WORK INSTRUCTIONS: The expected answer is every line from the material below that has the word "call".

+++++

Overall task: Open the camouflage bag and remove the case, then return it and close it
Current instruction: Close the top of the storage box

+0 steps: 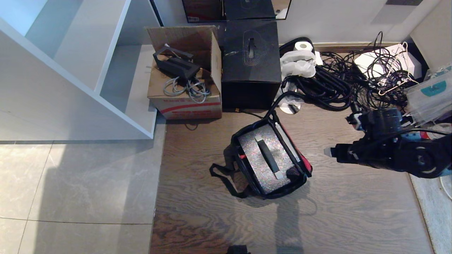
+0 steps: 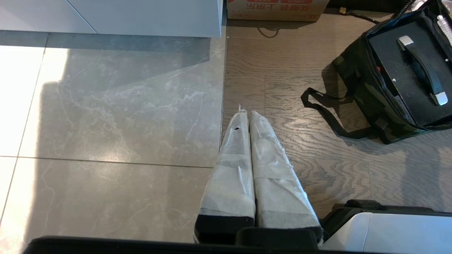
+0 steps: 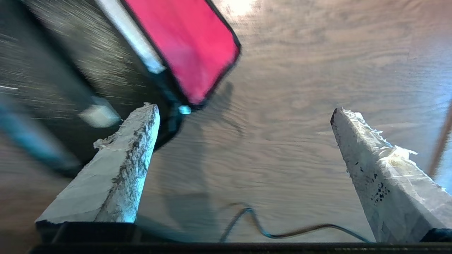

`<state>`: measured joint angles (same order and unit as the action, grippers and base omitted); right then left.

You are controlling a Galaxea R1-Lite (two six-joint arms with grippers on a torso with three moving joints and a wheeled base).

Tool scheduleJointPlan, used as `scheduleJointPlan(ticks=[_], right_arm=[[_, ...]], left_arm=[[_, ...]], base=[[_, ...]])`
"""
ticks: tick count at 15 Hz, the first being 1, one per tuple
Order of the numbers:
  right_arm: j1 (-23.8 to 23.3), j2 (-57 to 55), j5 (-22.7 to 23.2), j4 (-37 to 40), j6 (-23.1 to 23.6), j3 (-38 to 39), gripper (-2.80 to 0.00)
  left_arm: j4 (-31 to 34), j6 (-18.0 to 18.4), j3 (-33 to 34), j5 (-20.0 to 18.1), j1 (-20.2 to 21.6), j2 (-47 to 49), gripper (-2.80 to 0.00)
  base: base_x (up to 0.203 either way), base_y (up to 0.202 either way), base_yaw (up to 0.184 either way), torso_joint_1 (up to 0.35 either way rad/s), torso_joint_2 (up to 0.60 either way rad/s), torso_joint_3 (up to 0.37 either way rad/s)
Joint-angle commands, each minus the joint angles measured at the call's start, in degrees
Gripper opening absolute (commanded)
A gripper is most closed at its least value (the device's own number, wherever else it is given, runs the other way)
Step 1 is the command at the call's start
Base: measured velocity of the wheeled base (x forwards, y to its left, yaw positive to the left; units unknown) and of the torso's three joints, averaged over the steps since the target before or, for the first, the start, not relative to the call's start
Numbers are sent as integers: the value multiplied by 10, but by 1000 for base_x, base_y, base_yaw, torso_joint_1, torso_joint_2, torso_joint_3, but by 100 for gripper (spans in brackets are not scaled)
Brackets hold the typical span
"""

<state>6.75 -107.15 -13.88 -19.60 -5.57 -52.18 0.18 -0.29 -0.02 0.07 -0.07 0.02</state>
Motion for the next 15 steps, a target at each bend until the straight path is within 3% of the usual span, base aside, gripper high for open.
scheduleJointPlan(ticks=[1,4,7,8,10,13,14,15], right_arm=[[0,-123,-15,-2,10,-32,0],[0,-190,-46,-25,20,-53,0],[-8,-218,-130,-50,214,-36,0],[-11,-228,-137,-78,240,-22,0],[-12,-235,-138,-76,216,-22,0],[-10,-247,-124,-32,65,-40,0],[-9,-245,-104,-20,66,-41,0],[-7,-240,-92,-17,100,-43,0]], left_arm=[[0,0,0,0,0,0,-280],[0,0,0,0,0,0,-280],[0,0,0,0,0,0,-280],[0,0,0,0,0,0,-280],[0,-1,0,0,0,0,-280],[0,-1,0,0,0,0,-280],[0,0,0,0,0,0,-280],[0,0,0,0,0,0,-280]], base=[[0,0,0,0,0,0],[0,0,0,0,0,0],[0,0,0,0,0,0],[0,0,0,0,0,0],[0,0,0,0,0,0],[0,0,0,0,0,0],[0,0,0,0,0,0],[0,0,0,0,0,0]])
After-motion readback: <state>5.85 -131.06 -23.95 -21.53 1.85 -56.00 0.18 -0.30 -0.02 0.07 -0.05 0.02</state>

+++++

WRITTEN SOLUTION:
Joint-angle commands, each minus the joint angles measured at the call's start, in degrees
Step 1 is the command at the call's start
Base: measured velocity of the wheeled base (x forwards, y to its left, yaw positive to the left; units unknown) and of the torso's three joints, averaged over the steps since the target before or, for the first, the start, not relative to the call's start

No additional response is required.